Without doubt, it will be difficult for the SP to form an alliance with other parties without heavily compromising its positions. The most likely ally of the SP is the PvdA that, under pressure of the growth of the socialists, has made a cautious turn to the left but even together they will not have a majority in parliament.

The rise of parties on the left and right flanks of traditional parliamentary politics has put strong pressure on the usual practice of consensus-oriented Dutch politics, the so-called ’poldermodel’. This model has served to de-politicize fundamental social questions by bringing the mainstream right- and left together in discussions in which neoliberal principles were taken for granted and differences of opinion between them were often different opinions on how to best implement these principles.
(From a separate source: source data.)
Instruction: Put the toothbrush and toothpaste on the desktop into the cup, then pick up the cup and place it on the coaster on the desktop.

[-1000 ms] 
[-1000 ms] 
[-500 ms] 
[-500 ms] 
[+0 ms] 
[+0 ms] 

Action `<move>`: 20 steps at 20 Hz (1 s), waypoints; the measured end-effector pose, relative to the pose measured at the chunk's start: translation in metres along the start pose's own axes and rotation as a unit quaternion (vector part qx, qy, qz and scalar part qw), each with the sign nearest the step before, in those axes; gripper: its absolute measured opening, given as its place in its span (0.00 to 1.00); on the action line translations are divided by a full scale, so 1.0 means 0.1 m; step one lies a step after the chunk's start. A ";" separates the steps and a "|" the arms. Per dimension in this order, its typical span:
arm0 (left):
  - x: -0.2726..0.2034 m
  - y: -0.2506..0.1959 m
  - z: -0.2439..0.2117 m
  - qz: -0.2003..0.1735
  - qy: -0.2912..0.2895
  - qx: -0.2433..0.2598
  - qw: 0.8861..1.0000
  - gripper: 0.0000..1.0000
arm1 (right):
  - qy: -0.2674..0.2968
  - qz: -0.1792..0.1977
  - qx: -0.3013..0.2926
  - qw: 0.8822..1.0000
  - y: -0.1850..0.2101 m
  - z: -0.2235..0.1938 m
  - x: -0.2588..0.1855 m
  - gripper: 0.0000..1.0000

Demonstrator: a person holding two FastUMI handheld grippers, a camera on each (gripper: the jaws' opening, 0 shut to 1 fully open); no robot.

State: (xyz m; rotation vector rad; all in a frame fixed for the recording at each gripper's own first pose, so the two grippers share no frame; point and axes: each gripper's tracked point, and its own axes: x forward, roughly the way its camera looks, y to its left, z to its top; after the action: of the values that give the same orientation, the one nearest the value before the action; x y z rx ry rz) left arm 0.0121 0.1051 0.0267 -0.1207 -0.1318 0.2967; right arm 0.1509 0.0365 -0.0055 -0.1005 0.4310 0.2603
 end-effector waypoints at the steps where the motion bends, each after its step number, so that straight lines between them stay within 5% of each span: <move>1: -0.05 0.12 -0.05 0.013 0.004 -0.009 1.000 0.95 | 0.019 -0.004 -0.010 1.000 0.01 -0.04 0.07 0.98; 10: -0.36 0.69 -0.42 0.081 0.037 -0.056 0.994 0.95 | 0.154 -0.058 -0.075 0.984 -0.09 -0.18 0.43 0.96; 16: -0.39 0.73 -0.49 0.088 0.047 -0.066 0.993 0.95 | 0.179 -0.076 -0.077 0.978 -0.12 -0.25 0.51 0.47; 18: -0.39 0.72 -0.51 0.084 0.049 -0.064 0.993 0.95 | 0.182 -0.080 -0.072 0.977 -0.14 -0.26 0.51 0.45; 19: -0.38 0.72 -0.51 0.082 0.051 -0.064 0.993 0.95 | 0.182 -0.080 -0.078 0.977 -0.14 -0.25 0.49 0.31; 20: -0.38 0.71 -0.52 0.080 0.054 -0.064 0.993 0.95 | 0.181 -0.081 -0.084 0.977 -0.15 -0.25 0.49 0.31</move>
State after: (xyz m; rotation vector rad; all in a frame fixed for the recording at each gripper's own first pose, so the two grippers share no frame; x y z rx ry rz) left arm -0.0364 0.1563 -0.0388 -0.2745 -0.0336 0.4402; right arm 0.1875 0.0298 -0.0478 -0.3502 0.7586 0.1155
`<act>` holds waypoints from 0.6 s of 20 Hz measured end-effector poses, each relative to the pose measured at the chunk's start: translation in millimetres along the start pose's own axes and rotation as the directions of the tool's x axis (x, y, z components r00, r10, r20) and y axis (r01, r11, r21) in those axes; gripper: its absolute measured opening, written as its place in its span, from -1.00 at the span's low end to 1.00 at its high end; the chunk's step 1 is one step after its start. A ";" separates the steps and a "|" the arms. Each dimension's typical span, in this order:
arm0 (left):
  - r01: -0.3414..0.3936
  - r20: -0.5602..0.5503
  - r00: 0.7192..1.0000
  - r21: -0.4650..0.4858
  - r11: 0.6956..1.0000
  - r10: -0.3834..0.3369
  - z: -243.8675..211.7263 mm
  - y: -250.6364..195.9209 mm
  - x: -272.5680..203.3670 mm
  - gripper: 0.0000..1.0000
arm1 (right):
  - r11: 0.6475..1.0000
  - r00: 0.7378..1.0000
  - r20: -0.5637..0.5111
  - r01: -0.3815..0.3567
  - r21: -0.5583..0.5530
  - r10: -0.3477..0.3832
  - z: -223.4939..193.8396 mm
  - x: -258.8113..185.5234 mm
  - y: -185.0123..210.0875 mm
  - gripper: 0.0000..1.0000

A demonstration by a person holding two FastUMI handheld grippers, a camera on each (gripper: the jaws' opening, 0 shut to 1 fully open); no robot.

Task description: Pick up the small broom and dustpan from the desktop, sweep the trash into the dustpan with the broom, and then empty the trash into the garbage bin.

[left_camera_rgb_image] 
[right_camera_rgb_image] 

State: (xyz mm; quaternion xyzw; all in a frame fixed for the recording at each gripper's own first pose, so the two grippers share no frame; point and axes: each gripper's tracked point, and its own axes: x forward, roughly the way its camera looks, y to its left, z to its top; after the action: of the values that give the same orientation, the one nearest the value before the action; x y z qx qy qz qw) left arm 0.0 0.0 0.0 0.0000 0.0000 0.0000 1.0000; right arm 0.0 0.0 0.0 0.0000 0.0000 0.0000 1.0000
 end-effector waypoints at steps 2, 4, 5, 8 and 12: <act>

Over two decades of such unquestioned acceptance of neoliberal policies by shifting coalitions has alienated many people from the mainstream parties. It is especially the PvdA that has lost support because of this. Part of the votes of people who are dissatisfied with established politics go to the nationalist right but the growth of the SP proves many people, instead of blaming immigrants, wish for a social solutions to the economic crisis.